By: Betty Crocker
Can’t decide between a snickerdoodle and a gingersnap? Now you don’t have to! These cookies combine both cookies in one.
Gingersnap Cookie Dough
1 cup packed brown sugar
¾ cup shortening
¼ cup molasses
2 ¼ cups Gold Medal™ all-purpose flour
2 teaspoons baking soda
1 teaspoon ground cinnamon
1 teaspoon ground ginger
½ teaspoon ground cloves
¼ teaspoon salt
Snickerdoodle Cookie Dough
¾ cup granulated sugar
½ cup butter, softened
¾ cup plus 1 tablespoon Gold Medal™ all-purpose flour
½ cup Gold Medal™ whole wheat flour
1 teaspoon cream of tartar
½ teaspoon baking soda
½ teaspoon salt
¼ cup granulated sugar
2 teaspoons ground cinnamon
- Heat oven to 375ºF. Line cookie sheet with cooking parchment paper.

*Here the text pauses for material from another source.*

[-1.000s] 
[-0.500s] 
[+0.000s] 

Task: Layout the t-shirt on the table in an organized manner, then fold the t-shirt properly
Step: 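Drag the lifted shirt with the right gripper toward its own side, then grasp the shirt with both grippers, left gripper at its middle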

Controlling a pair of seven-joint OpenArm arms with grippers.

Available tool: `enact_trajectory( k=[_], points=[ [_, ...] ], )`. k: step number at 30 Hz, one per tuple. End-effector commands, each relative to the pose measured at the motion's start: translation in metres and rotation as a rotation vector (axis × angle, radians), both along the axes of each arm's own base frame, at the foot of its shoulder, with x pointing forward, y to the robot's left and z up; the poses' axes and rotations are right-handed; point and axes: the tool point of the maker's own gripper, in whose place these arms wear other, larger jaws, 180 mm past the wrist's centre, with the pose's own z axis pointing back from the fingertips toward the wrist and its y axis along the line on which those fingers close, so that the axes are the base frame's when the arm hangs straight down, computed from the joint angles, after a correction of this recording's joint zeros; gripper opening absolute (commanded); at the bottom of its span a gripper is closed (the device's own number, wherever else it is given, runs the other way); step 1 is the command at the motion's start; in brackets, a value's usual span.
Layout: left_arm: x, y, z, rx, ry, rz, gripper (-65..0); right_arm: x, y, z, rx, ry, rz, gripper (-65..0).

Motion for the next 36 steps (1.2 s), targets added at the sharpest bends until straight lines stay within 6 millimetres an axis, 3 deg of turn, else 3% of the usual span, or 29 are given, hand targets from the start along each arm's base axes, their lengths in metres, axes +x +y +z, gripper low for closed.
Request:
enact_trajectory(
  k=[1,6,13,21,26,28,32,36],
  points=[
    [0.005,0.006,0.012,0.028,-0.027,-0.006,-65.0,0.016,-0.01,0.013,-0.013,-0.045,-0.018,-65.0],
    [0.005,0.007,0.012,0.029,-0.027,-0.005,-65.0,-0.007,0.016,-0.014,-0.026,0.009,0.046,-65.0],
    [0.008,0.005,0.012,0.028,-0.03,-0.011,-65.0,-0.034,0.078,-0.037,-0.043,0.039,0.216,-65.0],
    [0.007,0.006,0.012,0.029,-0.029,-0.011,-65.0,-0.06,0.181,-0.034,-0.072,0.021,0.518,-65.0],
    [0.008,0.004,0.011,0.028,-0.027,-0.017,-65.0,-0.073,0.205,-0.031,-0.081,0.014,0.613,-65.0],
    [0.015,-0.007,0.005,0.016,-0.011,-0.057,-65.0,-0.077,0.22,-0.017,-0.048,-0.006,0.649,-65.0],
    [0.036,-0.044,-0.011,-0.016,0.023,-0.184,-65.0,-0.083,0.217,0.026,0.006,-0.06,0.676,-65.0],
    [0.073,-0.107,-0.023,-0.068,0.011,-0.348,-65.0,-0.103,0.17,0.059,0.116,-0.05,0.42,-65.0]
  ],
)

- In large bowl, mix brown sugar, shortening, molasses and egg. Stir in remaining Gingersnap Cookie Dough ingredients.
- In another large bowl, beat 3/4 cup sugar, the butter and eggs with electric mixer on medium speed until well mixed. Stir in remaining Snickerdoodle Cookie Dough ingredients.
- For each cookie, shape a level tablespoon of Gingersnap Cookie Dough and a rounded teaspoon of Snickerdoodle Cookie Dough into a ball. In small bowl, mix 1/4 cup sugar and 2 teaspoons cinnamon. Roll dough balls in cinnamon sugar; place on cookie sheet.
- Bake 9 to 11 minutes or until light golden brown around edges. Cool 2 minutes on cookie sheet. Remove to cooling rack to cool completely.